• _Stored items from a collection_

= = =

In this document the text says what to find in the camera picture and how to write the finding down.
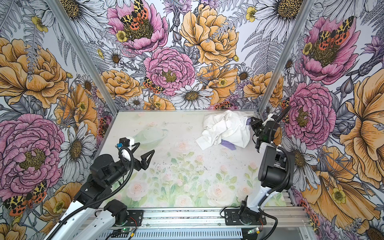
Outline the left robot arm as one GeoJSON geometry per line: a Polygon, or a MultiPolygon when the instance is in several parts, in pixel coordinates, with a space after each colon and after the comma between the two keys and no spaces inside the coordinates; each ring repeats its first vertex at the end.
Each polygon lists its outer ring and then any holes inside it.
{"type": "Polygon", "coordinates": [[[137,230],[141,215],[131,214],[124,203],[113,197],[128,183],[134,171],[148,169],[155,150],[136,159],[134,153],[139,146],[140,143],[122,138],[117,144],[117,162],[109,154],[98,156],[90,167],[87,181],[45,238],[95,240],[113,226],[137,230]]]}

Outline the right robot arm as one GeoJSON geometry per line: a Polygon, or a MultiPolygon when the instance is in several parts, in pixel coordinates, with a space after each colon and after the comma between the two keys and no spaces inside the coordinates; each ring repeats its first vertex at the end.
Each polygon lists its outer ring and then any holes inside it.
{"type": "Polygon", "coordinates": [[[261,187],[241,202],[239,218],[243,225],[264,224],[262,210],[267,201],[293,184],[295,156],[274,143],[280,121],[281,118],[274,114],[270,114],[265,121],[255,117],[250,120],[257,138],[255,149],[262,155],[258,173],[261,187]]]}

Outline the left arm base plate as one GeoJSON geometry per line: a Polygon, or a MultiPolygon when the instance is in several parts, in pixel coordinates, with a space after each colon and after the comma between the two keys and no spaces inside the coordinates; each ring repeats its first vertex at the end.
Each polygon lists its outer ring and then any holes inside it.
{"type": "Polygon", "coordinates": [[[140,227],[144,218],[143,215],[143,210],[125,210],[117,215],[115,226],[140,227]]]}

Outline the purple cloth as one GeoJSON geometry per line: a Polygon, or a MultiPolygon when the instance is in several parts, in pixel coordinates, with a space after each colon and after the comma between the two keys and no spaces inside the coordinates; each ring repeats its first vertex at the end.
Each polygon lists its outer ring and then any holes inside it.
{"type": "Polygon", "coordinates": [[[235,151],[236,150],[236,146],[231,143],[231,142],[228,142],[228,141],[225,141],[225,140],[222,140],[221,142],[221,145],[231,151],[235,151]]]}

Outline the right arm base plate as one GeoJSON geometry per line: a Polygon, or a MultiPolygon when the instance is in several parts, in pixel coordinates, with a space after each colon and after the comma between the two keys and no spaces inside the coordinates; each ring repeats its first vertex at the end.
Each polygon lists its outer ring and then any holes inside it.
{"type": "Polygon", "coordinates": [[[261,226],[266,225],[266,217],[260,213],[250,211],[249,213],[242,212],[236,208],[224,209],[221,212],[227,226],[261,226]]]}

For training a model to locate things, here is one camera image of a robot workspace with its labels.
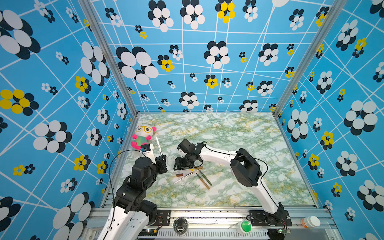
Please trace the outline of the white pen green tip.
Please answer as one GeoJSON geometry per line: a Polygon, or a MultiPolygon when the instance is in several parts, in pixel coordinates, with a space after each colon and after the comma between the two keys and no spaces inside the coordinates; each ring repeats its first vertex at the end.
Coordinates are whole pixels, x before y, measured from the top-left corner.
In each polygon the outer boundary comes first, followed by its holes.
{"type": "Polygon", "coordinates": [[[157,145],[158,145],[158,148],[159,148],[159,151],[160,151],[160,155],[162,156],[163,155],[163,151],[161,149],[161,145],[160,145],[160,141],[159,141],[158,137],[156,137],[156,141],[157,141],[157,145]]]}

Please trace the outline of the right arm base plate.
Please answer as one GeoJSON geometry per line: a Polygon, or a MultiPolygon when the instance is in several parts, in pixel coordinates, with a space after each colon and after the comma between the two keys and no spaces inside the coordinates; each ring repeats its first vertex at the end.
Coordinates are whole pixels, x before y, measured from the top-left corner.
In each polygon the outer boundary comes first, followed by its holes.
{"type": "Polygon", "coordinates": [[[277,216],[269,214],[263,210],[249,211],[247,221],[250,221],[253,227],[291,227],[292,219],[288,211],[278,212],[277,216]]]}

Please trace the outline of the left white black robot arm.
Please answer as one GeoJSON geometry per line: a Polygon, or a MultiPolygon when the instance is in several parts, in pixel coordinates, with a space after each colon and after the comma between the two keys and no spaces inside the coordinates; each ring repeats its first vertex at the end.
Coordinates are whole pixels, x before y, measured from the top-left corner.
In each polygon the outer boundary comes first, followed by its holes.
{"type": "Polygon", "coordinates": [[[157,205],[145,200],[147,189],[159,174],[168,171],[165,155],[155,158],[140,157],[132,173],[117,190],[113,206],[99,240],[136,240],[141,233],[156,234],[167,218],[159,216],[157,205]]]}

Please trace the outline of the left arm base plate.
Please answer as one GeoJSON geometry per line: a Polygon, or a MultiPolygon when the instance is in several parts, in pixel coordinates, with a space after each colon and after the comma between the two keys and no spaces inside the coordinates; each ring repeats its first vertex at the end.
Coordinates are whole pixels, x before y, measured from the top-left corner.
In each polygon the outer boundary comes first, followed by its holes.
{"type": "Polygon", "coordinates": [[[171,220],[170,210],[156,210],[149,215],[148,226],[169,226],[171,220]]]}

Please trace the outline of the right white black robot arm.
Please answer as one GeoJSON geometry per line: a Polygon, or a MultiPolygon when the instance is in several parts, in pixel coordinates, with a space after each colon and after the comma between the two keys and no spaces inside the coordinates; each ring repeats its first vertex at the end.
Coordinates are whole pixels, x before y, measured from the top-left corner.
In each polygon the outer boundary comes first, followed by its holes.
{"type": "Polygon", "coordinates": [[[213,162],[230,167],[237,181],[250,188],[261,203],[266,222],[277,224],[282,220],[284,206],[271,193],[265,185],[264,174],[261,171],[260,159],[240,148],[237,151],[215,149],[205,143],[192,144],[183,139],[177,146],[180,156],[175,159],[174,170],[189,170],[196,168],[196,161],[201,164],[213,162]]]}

= = =

• _WHAT YOU NEED TO DO_
Where the data contains images, drop them and print the rest exactly.

• _EXERCISE SOLUTION_
In this document the text says what to find in the camera picture and how to write the finding down.
Outline the left robot arm as one GeoJSON geometry per line: a Polygon, or a MultiPolygon when the instance is in several parts, in pixel coordinates, with a space after each colon and after the comma between the two keys and no spaces inside the coordinates; each ring repeats its first vertex at the end.
Each polygon lists its outer ring and then any holes inside it.
{"type": "Polygon", "coordinates": [[[137,230],[141,215],[131,214],[124,203],[113,197],[128,183],[134,171],[148,169],[155,150],[136,159],[134,153],[139,146],[140,143],[122,138],[117,144],[117,162],[109,154],[98,156],[90,167],[87,181],[45,238],[95,240],[113,226],[137,230]]]}

Outline the right robot arm as one GeoJSON geometry per line: a Polygon, or a MultiPolygon when the instance is in several parts, in pixel coordinates, with a space after each colon and after the comma between the two keys and no spaces inside the coordinates; each ring repeats its first vertex at the end.
Each polygon lists its outer ring and then any holes inside it.
{"type": "Polygon", "coordinates": [[[261,187],[241,202],[239,218],[243,225],[264,224],[262,210],[267,201],[293,184],[295,156],[274,143],[280,121],[281,118],[274,114],[270,114],[265,121],[255,117],[250,120],[257,138],[255,149],[262,155],[258,173],[261,187]]]}

Outline the left arm base plate as one GeoJSON geometry per line: a Polygon, or a MultiPolygon when the instance is in several parts, in pixel coordinates, with a space after each colon and after the comma between the two keys and no spaces inside the coordinates; each ring repeats its first vertex at the end.
Each polygon lists its outer ring and then any holes inside it.
{"type": "Polygon", "coordinates": [[[140,227],[144,218],[143,215],[143,210],[125,210],[117,215],[115,226],[140,227]]]}

Outline the purple cloth as one GeoJSON geometry per line: a Polygon, or a MultiPolygon when the instance is in several parts, in pixel coordinates, with a space after each colon and after the comma between the two keys and no spaces inside the coordinates; each ring repeats its first vertex at the end.
Each polygon lists its outer ring and then any holes inside it.
{"type": "Polygon", "coordinates": [[[235,151],[236,150],[236,146],[231,143],[231,142],[228,142],[228,141],[225,141],[225,140],[222,140],[221,142],[221,145],[231,151],[235,151]]]}

Outline the right arm base plate as one GeoJSON geometry per line: a Polygon, or a MultiPolygon when the instance is in several parts, in pixel coordinates, with a space after each colon and after the comma between the two keys and no spaces inside the coordinates; each ring repeats its first vertex at the end.
Each polygon lists its outer ring and then any holes inside it.
{"type": "Polygon", "coordinates": [[[261,226],[266,225],[266,217],[260,213],[250,211],[249,213],[242,212],[236,208],[224,209],[221,212],[227,226],[261,226]]]}

For training a model to locate things, here is one camera image of a robot workspace with its labels.
Please trace the outline of the white pen green tip.
Please answer as one GeoJSON geometry per line: a Polygon, or a MultiPolygon when the instance is in several parts, in pixel coordinates, with a space after each colon and after the comma between the two keys and no spaces inside the coordinates; each ring repeats its first vertex at the end.
Coordinates are whole pixels, x before y, measured from the top-left corner.
In each polygon the outer boundary comes first, followed by its holes.
{"type": "Polygon", "coordinates": [[[157,145],[158,145],[158,148],[159,148],[159,151],[160,151],[160,155],[162,156],[163,155],[163,151],[161,149],[161,145],[160,145],[160,141],[159,141],[158,137],[156,137],[156,141],[157,141],[157,145]]]}

Please trace the outline of the right arm base plate.
Please answer as one GeoJSON geometry per line: a Polygon, or a MultiPolygon when the instance is in several parts, in pixel coordinates, with a space after each colon and after the comma between the two keys and no spaces inside the coordinates; each ring repeats its first vertex at the end.
Coordinates are whole pixels, x before y, measured from the top-left corner.
In each polygon the outer boundary comes first, followed by its holes.
{"type": "Polygon", "coordinates": [[[277,216],[269,214],[263,210],[249,211],[247,221],[250,221],[253,227],[291,227],[292,219],[288,211],[278,212],[277,216]]]}

Please trace the outline of the left white black robot arm.
Please answer as one GeoJSON geometry per line: a Polygon, or a MultiPolygon when the instance is in several parts, in pixel coordinates, with a space after each colon and after the comma between the two keys and no spaces inside the coordinates; each ring repeats its first vertex at the end.
Coordinates are whole pixels, x before y, measured from the top-left corner.
In each polygon the outer boundary comes first, followed by its holes.
{"type": "Polygon", "coordinates": [[[157,205],[145,200],[147,189],[159,174],[168,171],[165,155],[155,158],[140,157],[132,173],[117,190],[113,206],[99,240],[136,240],[141,233],[156,234],[167,218],[159,216],[157,205]]]}

Please trace the outline of the left arm base plate.
Please answer as one GeoJSON geometry per line: a Polygon, or a MultiPolygon when the instance is in several parts, in pixel coordinates, with a space after each colon and after the comma between the two keys and no spaces inside the coordinates; each ring repeats its first vertex at the end.
Coordinates are whole pixels, x before y, measured from the top-left corner.
In each polygon the outer boundary comes first, followed by its holes.
{"type": "Polygon", "coordinates": [[[171,220],[170,210],[156,210],[149,215],[148,226],[169,226],[171,220]]]}

Please trace the outline of the right white black robot arm.
Please answer as one GeoJSON geometry per line: a Polygon, or a MultiPolygon when the instance is in several parts, in pixel coordinates, with a space after each colon and after the comma between the two keys and no spaces inside the coordinates; each ring repeats its first vertex at the end.
Coordinates are whole pixels, x before y, measured from the top-left corner.
In each polygon the outer boundary comes first, followed by its holes.
{"type": "Polygon", "coordinates": [[[213,162],[230,167],[237,181],[250,188],[261,203],[266,222],[277,224],[282,220],[284,206],[271,193],[265,185],[264,174],[261,171],[260,159],[240,148],[237,151],[215,149],[205,143],[192,144],[183,139],[177,146],[180,156],[175,159],[174,170],[189,170],[196,168],[196,161],[201,164],[213,162]]]}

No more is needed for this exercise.